Claire gave Luke the stink eye. This was why she didn’t like to mix business and boyfriends. But alas, he was the best cameraman on the market. And Brad insisted on having the best.
“Sure, you thought about transportation for the couple,” Luke continued, setting Winston down. Winston sniffed his way across the concrete floor and curled up next to Rosie in her dog bed. “But how are you going to ensure you’ll be at the ranch in time? And the rest of the crew?” Luke leaned back in his chair and folded his arms behind his head. His eyebrows rose.

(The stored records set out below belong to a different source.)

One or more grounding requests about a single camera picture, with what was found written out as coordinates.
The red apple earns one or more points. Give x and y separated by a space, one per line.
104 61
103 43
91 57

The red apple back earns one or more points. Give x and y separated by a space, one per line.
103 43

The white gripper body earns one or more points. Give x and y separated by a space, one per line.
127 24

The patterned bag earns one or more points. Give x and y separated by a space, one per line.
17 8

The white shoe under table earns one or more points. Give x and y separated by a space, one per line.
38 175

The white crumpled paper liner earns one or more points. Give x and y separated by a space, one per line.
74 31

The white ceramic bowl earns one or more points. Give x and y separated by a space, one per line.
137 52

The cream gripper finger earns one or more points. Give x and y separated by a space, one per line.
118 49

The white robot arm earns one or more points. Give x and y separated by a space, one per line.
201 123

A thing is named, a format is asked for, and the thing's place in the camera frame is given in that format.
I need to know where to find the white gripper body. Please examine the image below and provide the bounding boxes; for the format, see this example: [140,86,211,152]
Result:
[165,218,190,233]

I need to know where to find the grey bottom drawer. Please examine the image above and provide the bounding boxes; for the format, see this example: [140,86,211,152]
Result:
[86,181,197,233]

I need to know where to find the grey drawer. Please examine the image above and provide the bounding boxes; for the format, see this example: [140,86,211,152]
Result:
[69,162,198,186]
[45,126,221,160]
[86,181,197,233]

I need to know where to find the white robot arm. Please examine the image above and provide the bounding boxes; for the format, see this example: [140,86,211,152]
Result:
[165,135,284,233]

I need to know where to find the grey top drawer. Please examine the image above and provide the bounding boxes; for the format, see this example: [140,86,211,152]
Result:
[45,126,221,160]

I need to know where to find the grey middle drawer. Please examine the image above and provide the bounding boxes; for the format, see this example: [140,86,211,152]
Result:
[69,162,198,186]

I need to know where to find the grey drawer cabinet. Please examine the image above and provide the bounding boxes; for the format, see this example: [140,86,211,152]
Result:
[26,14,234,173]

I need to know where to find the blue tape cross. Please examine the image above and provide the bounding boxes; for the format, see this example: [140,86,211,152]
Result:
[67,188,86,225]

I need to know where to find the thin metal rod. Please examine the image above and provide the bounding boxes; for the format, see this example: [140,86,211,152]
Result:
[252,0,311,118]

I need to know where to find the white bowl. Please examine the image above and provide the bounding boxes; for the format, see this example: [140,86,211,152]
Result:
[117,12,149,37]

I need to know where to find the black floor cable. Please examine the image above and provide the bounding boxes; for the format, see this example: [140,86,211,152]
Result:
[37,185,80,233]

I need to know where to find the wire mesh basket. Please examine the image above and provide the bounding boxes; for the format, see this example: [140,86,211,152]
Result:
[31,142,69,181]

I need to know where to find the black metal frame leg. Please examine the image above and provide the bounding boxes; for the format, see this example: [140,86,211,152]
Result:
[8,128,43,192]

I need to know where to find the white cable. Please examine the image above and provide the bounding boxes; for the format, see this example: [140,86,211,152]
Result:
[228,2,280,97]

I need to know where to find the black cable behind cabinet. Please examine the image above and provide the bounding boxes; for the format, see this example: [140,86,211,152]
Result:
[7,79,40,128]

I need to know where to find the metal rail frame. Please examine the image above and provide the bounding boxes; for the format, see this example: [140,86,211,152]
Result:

Claire and Mindy glanced at each other. Then they glanced at the whiteboard. Public transportation? It was one of the biggest cities in the country—there had to be systems in place to move those people around.
Luke tapped at his phone until a live traffic map of LA appeared on the flatscreen TV he had insisted on buying for reviewing his proposal videos. Red lines crawled across the screen like spider webs. “LA traffic is like nothing you’ve ever seen before. You’re going to have to split up and have one of you in the hills and one of you handling all the downtown stuff. And you’ll have to budget for at least one more cameraman. Frankly, this proposal is a huge risk. I’d give you an estimated success rate of twenty-five percent.”
Claire threw her hands up. “He’s your friend! This is what he wanted.”
Luke stabbed a finger at the TV. “Your job as the proposal planner is to tell him what’s possible. This is not possible. Did you at least get a private helicopter company for backup?”
She crossed her arms. “I’m still waiting to hear back from them.”
He sighed. “Give me their contact information. I’ll take care of it.”
Grumbling, she thrust one of the six proposal binders splayed out in front of her at him. On second thought, maybe she should have beaten him with it. “You know I brought you here to consult on the videography, not to shoot holes in the whole proposal.”
“Do you want the truth, or do you want warm fuzzies about the likelihood of finding eternal love in a second marriage?”
Claire’s mouth dropped open. Mindy threw a marker across the conference table and hit Luke square in the forehead. “Brad and Karen scored a ninety on the compatibility test, they’ve dated for eight years and lived together for six of those, and neither one of them is a serial killer.”
The toilet in the restroom flushed, and Nicole walked out looking green. Claire crossed to the small kitchenette and handed her a steaming mug of ginger tea and a packet of saltines.
“Did I miss anything?” Nicole collapsed into one of the swiveling conference chairs.
“Not really. We’re going to need another videographer—two more, after I murder Luke—and we’ll probably have to split up to make sure we cover all the bases in case of a transportation issue.”
Luke might have been a pompous douchebag, but he knew LA better than they did.
Nicole groaned. “I better be vomiting less by the time the proposal comes around. This kid is trying to kill me.” She splayed one hand over her still-flat belly.
Claire patted her back. “If you’re not up to the trip, we can find someone else.” It would compromise the artistic integrity of the entire proposal, but her nauseated friend didn’t need to know that. There were more important things than business.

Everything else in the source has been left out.